Losing Sight of My Purpose

Lately I feel empty. Not the kind of quiet that comes after a good day, but a hollow that follows me into the morning and sits with me through the night. I cannot summon the energy I used to have. Things that once felt simple and bright now take a lot of effort to care about. I am not just bored. I am drained. I am tired in a way that sleep does not fix.

There is also a deeper loss beneath the tiredness. My faith, which used to feel steady and close, feels distant right now. I can ask the questions, sit in the silence, try to pray, and still feel like the answers are far away. That kind of spiritual fog makes everything else harder. When you cannot rely on the compass you have trusted, direction disappears. The future that used to feel like a road opens up into mist. I go through the motions of work and responsibilities, but the why behind those things is fuzzy.

I do not want to make this about being accomplished or unaccomplished. That conversation feels hollow to me at the moment. The point is this: the parts of life that used to light me up no longer do. I used to feel a charge, an eagerness to do the next thing. Now I feel flat.

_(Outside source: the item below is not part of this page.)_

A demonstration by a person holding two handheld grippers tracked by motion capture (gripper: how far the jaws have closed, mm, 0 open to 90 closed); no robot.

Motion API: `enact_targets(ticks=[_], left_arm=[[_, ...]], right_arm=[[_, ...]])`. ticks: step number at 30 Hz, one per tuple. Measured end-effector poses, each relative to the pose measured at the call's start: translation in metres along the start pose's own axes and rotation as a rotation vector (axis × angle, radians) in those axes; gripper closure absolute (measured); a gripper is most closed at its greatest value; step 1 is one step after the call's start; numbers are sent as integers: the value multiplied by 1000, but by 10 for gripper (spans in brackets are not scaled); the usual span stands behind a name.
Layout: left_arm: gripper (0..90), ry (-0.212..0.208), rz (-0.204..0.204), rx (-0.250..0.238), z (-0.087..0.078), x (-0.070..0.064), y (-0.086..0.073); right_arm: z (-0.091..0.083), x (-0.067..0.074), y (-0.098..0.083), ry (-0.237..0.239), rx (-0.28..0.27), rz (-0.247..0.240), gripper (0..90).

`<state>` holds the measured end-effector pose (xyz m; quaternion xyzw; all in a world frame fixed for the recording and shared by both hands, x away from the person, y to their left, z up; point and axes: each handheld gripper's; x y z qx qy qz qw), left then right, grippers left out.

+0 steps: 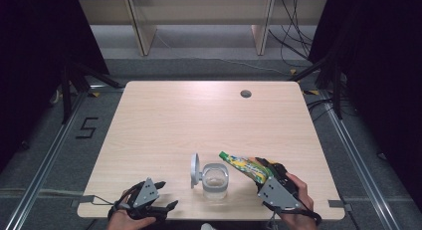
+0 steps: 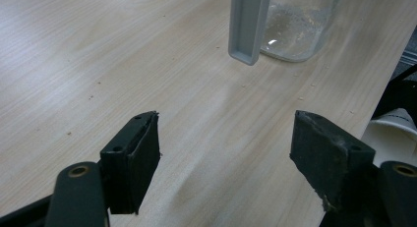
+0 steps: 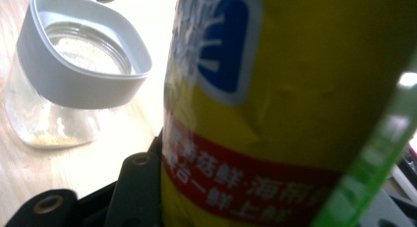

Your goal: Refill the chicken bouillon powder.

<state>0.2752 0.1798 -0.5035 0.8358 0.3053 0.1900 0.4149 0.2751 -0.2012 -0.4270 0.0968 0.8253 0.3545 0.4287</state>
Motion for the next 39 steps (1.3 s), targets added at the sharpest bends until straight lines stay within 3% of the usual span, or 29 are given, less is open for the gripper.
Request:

Even the corgis' chaos that used to make me laugh can land like background noise. It is strange and frightening to feel so unhurried by joy. The zest has gone missing and I do not know exactly where it went.

If you are reading this and you understand that feeling, know you are not alone. This is more common than people say. It is not a moral failing. It is a condition of being human. Sometimes the tank runs low and we need a long refill. Sometimes life rearranges priorities and the heart needs time to catch up. Sometimes faith bends and then slowly reshapes itself into something different. None of those things mean the person you were is gone forever.

Here are the things I am trying when the emptiness takes over and the energy will not come.

Start with the smallest things. Instead of forcing big decisions, I try to do one small, concrete thing each day. Make a cup of coffee. Walk the dogs. Empty the dishwasher. Small actions are not glamorous, but they keep the world turning while the bigger engines warm up.

Name the feeling. Say out loud, I feel empty. Say, I am tired. Saying the words to a friend or a counselor moves the feeling out of isolation. It becomes something we can look at together rather than carry alone.

Give myself permission to rest without shame. Rest is not a reward for productivity. It is a necessity. When energy is low, pushing harder only deepens the fatigue. It is okay to take time to heal and to pause without having to justify it.

Ask faith questions honestly. If belief feels distant, I talk about it. I read, I listen, and I let the questions be real. Doubt is often part of a journey, not necessarily the end of it. For me that means sitting in church sometimes with no clarity and letting the silence be part of the practice.

Look for small sparks. Sometimes a moment surfaces into light. A short phone call with a friend, a quiet sunset, a paragraph in a book that lands like an anchor. Those small resonances are proof that life still has color even when my palette feels muted.

Rebuild routines that respect the fatigue. I am trying shorter rituals that do not ask too much. Ten minutes of journaling. A short walk. A simple prayer or breath before bed. When I cannot find big energy, a gentle rhythm matters.

Be patient and kind to myself. The culture tells us to fix things quickly. The soul does not always cooperate. It is okay to move slowly. It is okay to be softer with yourself than you would be with anyone else.

If you want one small step to try right now, write for five minutes about the last time you felt alive. No judgment, no polishing. Just memory. Often that single paragraph uncovers something small we can return to.

I do not have a tidy resolution. I only have small steps and the intention to try them. If you are walking through this with me, let us be gentle with ourselves and with each other. We do not have to rush back to certainty. We only have to keep showing up, even when the energy is thin. That shows we are still moving, still present, and still capable of finding meaning again.